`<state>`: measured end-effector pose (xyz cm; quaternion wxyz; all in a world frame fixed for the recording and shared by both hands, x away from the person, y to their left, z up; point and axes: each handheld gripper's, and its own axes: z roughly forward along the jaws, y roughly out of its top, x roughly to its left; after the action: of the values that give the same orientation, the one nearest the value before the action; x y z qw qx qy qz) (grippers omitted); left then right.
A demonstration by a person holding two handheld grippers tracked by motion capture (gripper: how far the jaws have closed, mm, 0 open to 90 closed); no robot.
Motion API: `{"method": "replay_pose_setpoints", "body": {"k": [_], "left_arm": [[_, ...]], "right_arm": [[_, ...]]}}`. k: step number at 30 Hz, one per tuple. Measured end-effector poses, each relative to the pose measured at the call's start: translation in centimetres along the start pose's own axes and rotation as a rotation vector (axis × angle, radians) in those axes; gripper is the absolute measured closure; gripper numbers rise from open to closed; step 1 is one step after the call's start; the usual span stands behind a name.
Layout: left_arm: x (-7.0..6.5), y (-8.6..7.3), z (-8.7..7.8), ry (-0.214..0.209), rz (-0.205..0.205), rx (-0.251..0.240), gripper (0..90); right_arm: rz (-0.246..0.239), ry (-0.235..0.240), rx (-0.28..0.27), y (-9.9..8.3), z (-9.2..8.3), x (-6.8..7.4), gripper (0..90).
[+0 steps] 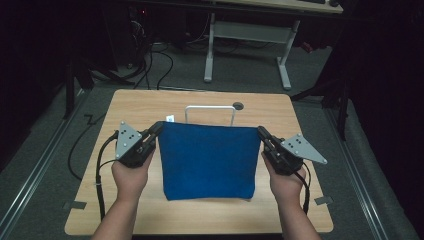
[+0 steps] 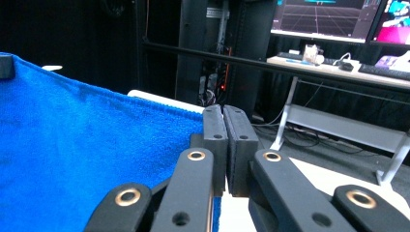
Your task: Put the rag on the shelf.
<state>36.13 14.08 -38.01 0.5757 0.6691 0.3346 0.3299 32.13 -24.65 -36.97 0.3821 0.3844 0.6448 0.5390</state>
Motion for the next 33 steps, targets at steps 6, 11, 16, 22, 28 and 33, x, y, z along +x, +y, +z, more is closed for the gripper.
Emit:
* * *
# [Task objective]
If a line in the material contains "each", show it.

# [Answer space]
`<state>`: measured end-effector pose (xyz cm; quaternion wxyz; all in a world frame fixed for the recording and shared by both hands, x away from the person, y to their left, z up; point and axes: each handheld gripper's, and its own axes: z roughly forward along the jaws, y roughly out of its top, x roughly to its left; after the action: of the values that give the same orientation, the one nearest the value before the action; x y z qw qx qy qz) (grippers omitted); left then right.
Motion API: `{"method": "replay_pose_setpoints", "body": {"k": [_], "left_arm": [[_, ...]], "right_arm": [[_, ...]]}}`. k: step number at 30 Hz, one per tuple. Measured end-effector poses, each relative to the pose measured at the call's start: translation in centimetres along the start pose's own axes and rotation as a rotation vector (axis × angle, radians) in those axes; gripper is the absolute measured closure; gripper numbers rise from open to closed; step 1 is one step after the call's start; the usual span stands behind a name.

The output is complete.